Pour les autres LBO, si le poids de la dette n’est pas forcément mortel, il n’en reste pas moins que les excès des années fastes ont tout pour déstabiliser les fondamentaux de l’entreprise, notamment sa compétitivité à moyen terme. La Banque de France rappelle ainsi que par-delà la pérennité immédiate de l’entreprise, c’est également à moyen terme qu’elle est en danger. En effet, «l’importance du service de la dette risque de limiter pendant plusieurs années les possibilités d’investissement de l’entreprise, réduisant sa capacité à faire face aux adaptations et à développer son potentiel de production.» Les difficultés des LBO ne sont pas qu’une affaire de remboursement de dettes, elles sont également celles d’un modèle et de l’équilibre entre sens financier et esprit industriel. Tout l’enjeu des prochaines années sera de réconcilier le tableur Excel avec la truelle.
LBO & ruptures de covenants
Une étude réalisée en 2012 par la Banque de France sur un échantillon de 160 entreprises sous LBO revient sur les ruptures de clauses de garantie des financements.
Les montages secondaires et tertiaires sont plus sujets à rupture de covenants : 37,5 % de ruptures contre 20 % pour les LBO primaires. Les LBO purement financiers et les buy-in sont les plus exposés à des ruptures de covenants, à hauteur respectivement de 47 % et de 42,9 % des opérations étudiées.
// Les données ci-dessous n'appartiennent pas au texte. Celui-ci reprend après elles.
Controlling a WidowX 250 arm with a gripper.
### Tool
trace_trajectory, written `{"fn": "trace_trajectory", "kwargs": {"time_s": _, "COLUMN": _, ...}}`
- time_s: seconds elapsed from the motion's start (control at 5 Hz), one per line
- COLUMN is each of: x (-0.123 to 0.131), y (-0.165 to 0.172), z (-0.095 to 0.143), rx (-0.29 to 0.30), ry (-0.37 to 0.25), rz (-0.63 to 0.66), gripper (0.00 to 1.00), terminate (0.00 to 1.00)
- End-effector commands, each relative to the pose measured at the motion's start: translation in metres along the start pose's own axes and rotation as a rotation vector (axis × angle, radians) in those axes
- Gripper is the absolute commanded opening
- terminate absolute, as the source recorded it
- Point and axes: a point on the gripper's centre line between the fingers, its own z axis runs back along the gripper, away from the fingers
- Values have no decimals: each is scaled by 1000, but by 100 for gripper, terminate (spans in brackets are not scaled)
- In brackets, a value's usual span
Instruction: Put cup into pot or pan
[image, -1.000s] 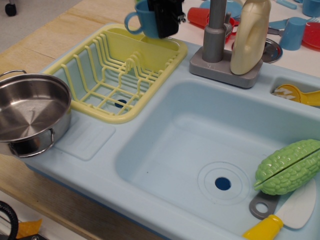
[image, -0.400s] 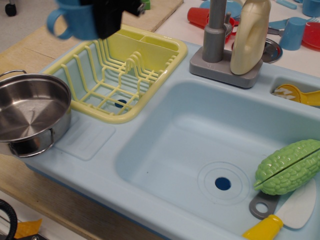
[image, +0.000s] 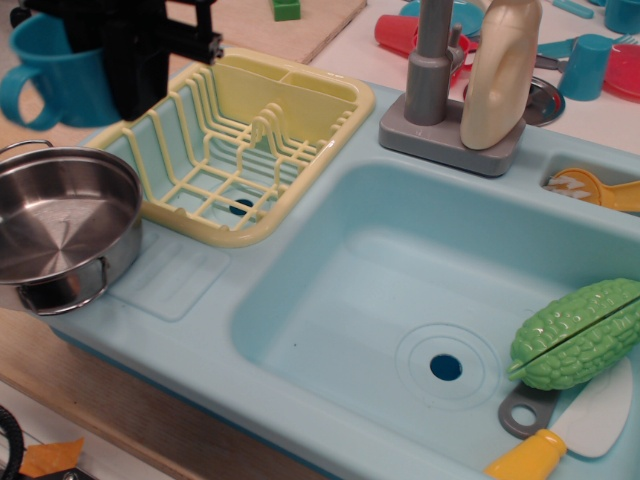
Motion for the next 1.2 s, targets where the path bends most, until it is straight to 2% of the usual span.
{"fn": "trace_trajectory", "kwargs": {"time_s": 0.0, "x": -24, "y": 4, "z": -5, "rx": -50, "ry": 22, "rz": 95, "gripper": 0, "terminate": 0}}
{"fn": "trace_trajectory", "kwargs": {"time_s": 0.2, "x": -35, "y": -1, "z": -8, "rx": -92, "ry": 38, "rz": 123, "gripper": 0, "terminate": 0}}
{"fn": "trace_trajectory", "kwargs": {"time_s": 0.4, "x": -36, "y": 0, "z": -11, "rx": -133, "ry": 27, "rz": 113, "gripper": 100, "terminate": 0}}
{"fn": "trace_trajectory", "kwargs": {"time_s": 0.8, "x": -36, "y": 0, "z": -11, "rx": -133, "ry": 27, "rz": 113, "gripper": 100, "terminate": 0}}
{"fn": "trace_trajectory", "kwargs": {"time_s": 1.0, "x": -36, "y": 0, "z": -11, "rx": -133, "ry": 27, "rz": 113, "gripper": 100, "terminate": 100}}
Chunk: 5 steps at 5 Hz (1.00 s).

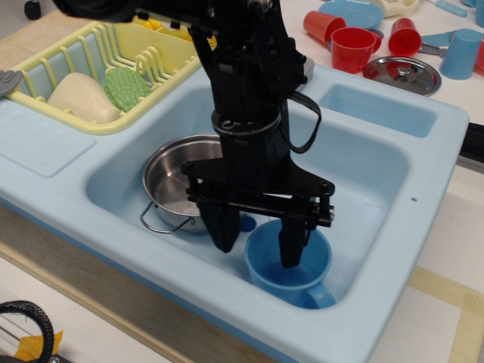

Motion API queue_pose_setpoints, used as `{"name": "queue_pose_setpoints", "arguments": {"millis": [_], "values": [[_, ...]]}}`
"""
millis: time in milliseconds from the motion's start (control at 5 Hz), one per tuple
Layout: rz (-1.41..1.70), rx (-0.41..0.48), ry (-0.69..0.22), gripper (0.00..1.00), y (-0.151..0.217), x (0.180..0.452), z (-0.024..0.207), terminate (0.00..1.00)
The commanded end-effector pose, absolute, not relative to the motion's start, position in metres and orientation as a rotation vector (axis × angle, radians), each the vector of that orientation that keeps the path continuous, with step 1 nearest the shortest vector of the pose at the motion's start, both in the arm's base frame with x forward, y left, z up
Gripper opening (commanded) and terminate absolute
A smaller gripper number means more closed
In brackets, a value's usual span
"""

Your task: Put cup into pot or pan

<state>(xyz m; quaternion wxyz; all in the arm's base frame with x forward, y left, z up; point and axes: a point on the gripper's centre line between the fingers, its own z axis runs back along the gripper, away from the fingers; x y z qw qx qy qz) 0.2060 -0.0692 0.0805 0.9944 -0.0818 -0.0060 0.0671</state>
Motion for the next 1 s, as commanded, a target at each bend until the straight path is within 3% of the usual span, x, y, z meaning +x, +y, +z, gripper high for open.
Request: {"name": "queue_pose_setpoints", "arguments": {"millis": [0, 400, 800], "values": [[0.142, -0.176, -0.035, 0.0, -0.07, 0.208, 0.08, 0.0], [0.155, -0.168, -0.049, 0.0, -0.07, 0.205, 0.083, 0.0], [0.178, -0.065, -0.052, 0.0, -0.055, 0.221, 0.122, 0.0]]}}
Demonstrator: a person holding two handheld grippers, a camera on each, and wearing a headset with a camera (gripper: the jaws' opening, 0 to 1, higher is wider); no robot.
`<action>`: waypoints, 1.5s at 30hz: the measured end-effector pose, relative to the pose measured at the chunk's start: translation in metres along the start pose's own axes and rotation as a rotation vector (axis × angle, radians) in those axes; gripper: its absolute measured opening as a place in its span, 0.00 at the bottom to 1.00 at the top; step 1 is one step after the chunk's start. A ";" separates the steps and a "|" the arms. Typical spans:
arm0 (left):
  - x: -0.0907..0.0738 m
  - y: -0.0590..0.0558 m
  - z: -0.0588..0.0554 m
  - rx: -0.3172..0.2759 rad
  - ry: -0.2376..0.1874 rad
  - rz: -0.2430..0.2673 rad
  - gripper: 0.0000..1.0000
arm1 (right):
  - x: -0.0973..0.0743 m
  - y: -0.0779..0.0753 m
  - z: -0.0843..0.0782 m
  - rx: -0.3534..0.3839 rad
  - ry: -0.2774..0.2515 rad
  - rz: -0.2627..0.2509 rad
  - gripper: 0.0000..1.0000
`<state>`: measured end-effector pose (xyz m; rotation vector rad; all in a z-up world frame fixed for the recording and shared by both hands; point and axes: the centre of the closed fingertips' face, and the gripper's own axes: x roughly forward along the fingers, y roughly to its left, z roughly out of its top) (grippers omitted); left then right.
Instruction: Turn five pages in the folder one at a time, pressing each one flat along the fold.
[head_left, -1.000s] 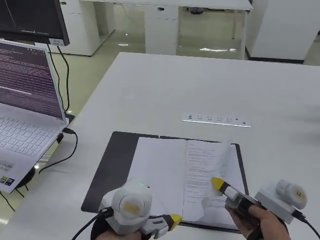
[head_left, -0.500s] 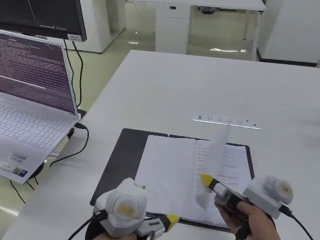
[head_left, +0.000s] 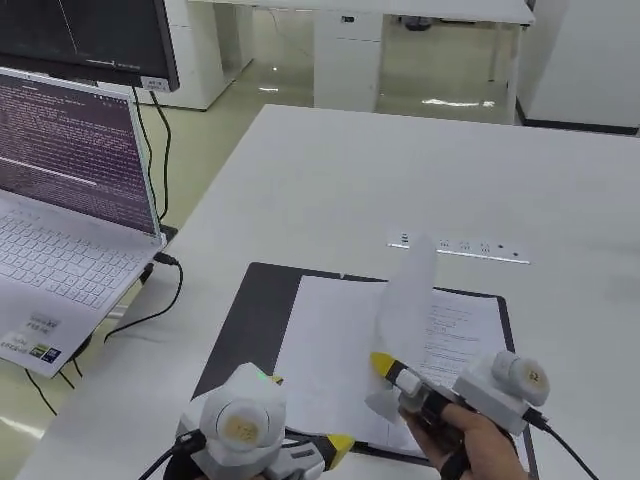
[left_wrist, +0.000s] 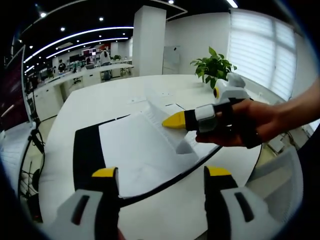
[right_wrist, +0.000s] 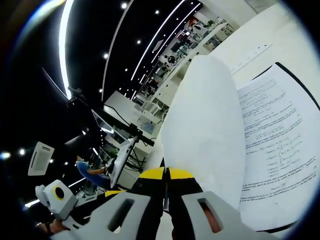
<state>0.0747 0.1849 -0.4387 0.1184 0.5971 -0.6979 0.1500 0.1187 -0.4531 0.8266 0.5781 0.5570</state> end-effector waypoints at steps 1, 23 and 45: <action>-0.001 0.001 0.001 -0.001 -0.003 0.000 0.69 | 0.001 0.001 -0.001 0.001 0.004 0.002 0.00; -0.016 0.023 -0.007 -0.043 -0.010 0.033 0.69 | 0.050 0.017 -0.058 0.030 0.131 0.020 0.00; -0.025 0.051 -0.016 -0.095 -0.018 0.067 0.69 | 0.092 -0.008 -0.096 0.131 0.206 -0.048 0.00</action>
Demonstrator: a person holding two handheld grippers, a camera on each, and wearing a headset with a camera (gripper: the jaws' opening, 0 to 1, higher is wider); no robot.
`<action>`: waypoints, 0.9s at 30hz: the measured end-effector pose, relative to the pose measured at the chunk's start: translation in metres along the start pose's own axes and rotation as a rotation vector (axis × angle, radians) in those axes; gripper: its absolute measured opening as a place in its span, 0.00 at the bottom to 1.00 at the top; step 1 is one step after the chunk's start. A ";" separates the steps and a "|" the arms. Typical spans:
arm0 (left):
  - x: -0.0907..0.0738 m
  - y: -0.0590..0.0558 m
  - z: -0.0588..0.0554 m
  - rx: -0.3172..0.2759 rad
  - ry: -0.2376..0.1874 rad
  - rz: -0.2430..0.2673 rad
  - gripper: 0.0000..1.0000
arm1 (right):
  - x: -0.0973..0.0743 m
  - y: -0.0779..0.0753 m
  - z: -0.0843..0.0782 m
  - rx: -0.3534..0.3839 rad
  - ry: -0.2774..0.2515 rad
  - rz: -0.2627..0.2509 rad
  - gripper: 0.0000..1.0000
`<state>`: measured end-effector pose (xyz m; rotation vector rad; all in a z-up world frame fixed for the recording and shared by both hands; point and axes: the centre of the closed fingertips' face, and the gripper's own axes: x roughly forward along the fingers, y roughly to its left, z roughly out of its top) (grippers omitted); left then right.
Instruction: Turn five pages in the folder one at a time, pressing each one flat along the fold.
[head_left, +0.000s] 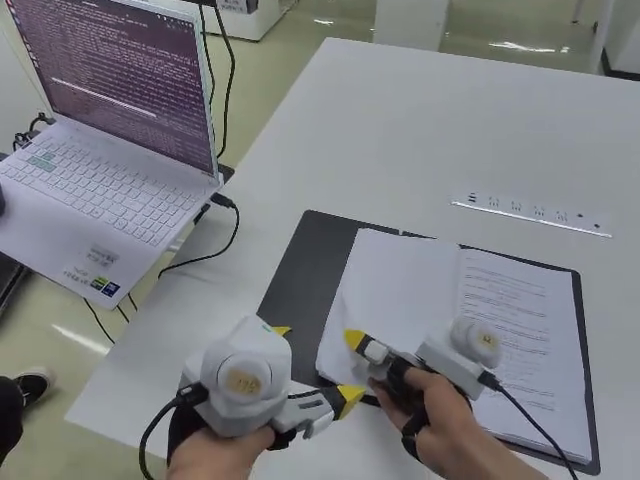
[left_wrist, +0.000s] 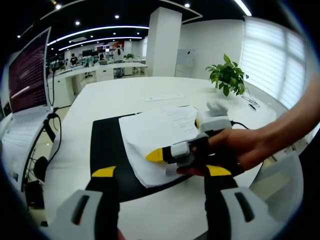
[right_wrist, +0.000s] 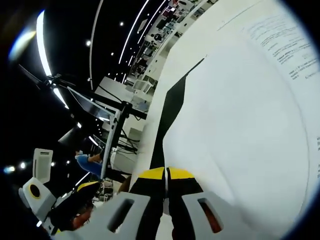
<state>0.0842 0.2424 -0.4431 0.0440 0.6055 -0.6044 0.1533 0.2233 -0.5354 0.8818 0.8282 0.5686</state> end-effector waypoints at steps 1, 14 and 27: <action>0.001 0.002 -0.001 -0.001 0.001 -0.001 0.69 | 0.001 -0.002 -0.002 0.000 0.005 -0.004 0.00; 0.001 0.018 -0.007 -0.013 0.018 0.004 0.70 | 0.015 -0.003 -0.024 0.017 0.065 0.028 0.11; 0.009 0.015 0.007 -0.025 -0.002 -0.002 0.69 | -0.026 0.013 0.005 -0.093 0.026 0.113 0.41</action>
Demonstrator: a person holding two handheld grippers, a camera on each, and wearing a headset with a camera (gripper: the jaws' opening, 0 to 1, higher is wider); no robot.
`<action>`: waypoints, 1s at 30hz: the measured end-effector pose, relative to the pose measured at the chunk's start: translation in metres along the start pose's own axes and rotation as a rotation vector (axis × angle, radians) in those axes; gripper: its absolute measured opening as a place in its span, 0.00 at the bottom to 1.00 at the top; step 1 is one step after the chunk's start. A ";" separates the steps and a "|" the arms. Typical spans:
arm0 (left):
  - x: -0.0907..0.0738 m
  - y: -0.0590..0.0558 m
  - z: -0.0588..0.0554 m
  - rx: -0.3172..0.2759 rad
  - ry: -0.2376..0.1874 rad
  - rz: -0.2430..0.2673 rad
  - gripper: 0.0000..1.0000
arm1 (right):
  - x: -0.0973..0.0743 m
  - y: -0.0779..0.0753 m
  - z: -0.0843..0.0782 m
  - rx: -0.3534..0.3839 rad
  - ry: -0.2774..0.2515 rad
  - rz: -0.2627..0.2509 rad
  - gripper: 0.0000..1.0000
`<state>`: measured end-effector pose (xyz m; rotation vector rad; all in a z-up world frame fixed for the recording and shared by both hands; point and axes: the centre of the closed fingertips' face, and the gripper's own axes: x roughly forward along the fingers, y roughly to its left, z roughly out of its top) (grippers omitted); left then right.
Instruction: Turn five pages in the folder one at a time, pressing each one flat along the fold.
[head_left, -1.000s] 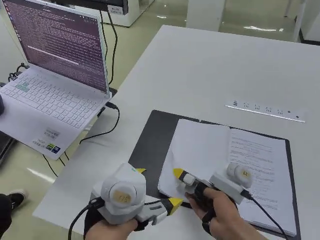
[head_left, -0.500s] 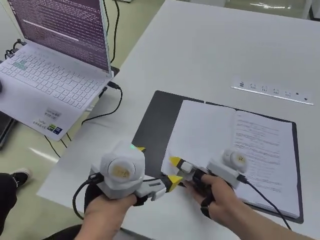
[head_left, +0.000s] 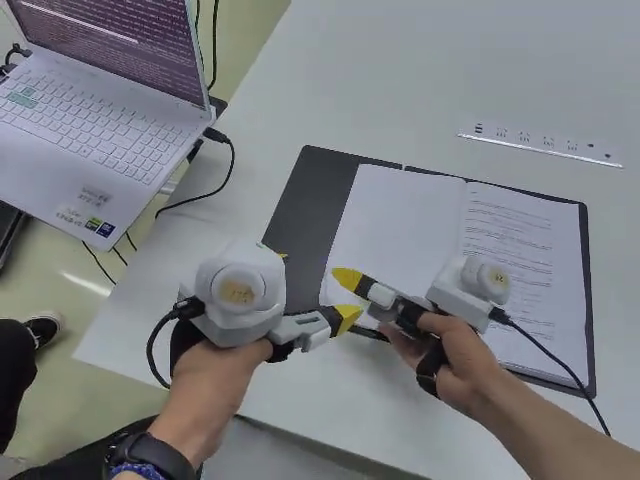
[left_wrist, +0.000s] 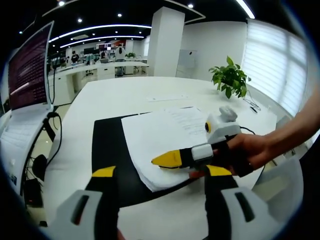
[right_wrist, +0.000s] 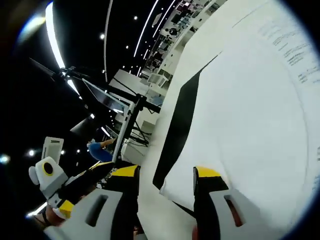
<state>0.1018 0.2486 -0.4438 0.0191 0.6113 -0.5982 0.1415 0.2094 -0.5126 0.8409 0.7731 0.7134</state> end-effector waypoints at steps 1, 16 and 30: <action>0.002 0.000 0.001 0.001 -0.001 -0.002 0.69 | -0.005 -0.002 0.004 -0.013 -0.008 -0.007 0.40; 0.031 -0.007 -0.013 0.038 0.026 -0.062 0.46 | -0.081 -0.011 0.049 -0.161 -0.108 -0.099 0.42; 0.070 -0.001 -0.047 0.010 0.093 -0.105 0.06 | -0.103 -0.027 0.037 -0.170 -0.101 -0.149 0.41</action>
Les résultats pointent du doigt l’importance des ruptures de covenants chez les mid caps (40 %) quand les entreprises de plus petite taille les limitent à 25,8 %. En effet, le profil des garanties demandées par les banques est souvent fonction de la taille de l’entreprise : généralisé pour les mid caps, le système des covenants est réservé aux meilleurs dossiers «small caps». L’essentiel des PME restant soumis à des demandes de garanties, ces entreprises semblent moins pénalisées.